Effect of Non-Genetic Factors and Temperature-Humidity Index (THI) on Daily Milk Yield of Crossbred Jersey and Holstein Friesian Cows in Chitwan, Nepal

Abstract

The effect of non-genetic factors on daily milk yield helps optimize production, improve economic efficiency, make informed management decisions, advance breeding programs, and adapt to changing climatic impacts. The present study had the main objective to assess the effect of temperature-humidity index (THI) and other non-genetic factors including year, season of calving, parity, season of milking, and stage of lactation on daily milk yield (DMY) of Jersey and Holstein-Friesian dairy herd reared under sub-tropical region at National Cattle Research Center (NCRP), Chitwan, Nepal.
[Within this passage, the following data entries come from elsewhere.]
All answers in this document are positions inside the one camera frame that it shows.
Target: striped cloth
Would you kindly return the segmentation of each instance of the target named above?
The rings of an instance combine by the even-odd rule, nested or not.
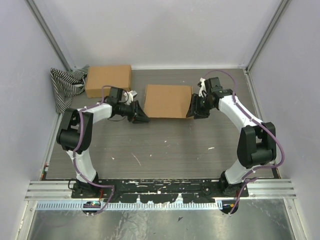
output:
[[[71,106],[72,97],[85,91],[88,70],[88,65],[77,71],[61,71],[51,68],[50,75],[57,113],[64,113]]]

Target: cardboard box
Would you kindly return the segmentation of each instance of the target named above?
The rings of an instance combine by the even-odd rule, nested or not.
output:
[[[86,96],[88,98],[101,98],[101,88],[104,85],[110,85],[130,91],[131,66],[90,66],[85,84]],[[105,87],[104,96],[108,96],[109,91],[110,87]]]
[[[149,84],[143,111],[149,118],[185,119],[191,97],[191,86]]]

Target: black mounting plate
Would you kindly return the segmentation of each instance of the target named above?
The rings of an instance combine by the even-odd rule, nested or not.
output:
[[[218,187],[218,179],[100,179],[100,185],[113,185],[114,195],[111,203],[136,203],[139,197],[141,203],[152,201],[155,204],[176,201],[179,194],[183,203],[214,203],[214,198],[235,197],[224,195]],[[73,186],[73,199],[90,199],[99,196],[82,194]],[[110,188],[103,188],[106,201],[111,194]],[[248,190],[242,191],[241,197],[249,196]]]

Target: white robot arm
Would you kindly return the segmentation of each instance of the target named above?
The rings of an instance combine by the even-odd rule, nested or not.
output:
[[[242,184],[243,178],[248,172],[276,158],[275,141],[253,120],[264,125],[274,135],[276,134],[275,126],[271,122],[264,123],[250,113],[239,102],[238,97],[233,96],[231,89],[223,89],[218,77],[207,80],[201,78],[198,86],[200,87],[199,94],[192,95],[186,116],[193,116],[194,119],[208,118],[210,110],[216,108],[224,113],[240,132],[237,148],[238,159],[221,174],[219,179],[221,191],[233,194],[235,189]]]
[[[121,102],[123,95],[125,96],[125,102]],[[99,187],[88,183],[88,181],[95,184],[99,183],[98,173],[92,165],[89,152],[93,124],[103,119],[112,118],[114,115],[127,116],[128,121],[134,124],[150,121],[140,108],[139,102],[134,101],[136,95],[135,91],[127,92],[121,88],[111,87],[109,96],[105,97],[102,103],[98,102],[94,106],[82,109],[68,108],[64,112],[56,141],[67,152],[76,167],[76,185],[81,191],[94,196],[100,190]],[[83,129],[80,127],[80,112]],[[74,156],[81,134],[83,138]]]

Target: white wall
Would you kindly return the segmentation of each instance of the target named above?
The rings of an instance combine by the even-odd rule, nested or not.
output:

A total number of 88,268 individual daily milk records maintained under the pedigree performance recording scheme (PPRS) during the year 2016 to 2022 involving 50 to 75 lactating cows (depending upon the factors studied) were used for this study. Data were analyzed using General Linear Model procedure (GLM) using R Program version 4.4.1. Least Squares and Maximum Likelihood Estimation methods with unbalanced subclass numbers were used for the analysis of data. The overall mean daily milk yield (DMY) was 8.09 kg with 7.79 kg for Jersey breed and 8.40 kg for Holstein Friesian (HF) cattle breeds at National Cattle Research Program (NCRP), Chitwan. Primiparous (first parity) cows have highest DMY of 8.55 kg with significantly lower production (7.49 kg/day) for secundiparous (second parity) cows. An overall improvement in DMY was observed across breeds in recent years, likely due to breed improvement programs, although a slight decline was noted during the COVID-19 years (2019 and 2020). Highest DMY was observed during early stage of lactation (10.23 kg) and the month of December to May. Milk yield decreases with increasing THI levels (i.e., as heat stress increases), in both Jersey and Holstein Friesian (HF) breeds. This study revealed that milk yield in Chitwan dairy cows at NCRP farm is significantly influenced by non-genetic factors and thermal stress, with Holstein crosses producing more but being more heat-sensitive, while optimal parity, lactation stage, and cooler seasons enhanced productivity.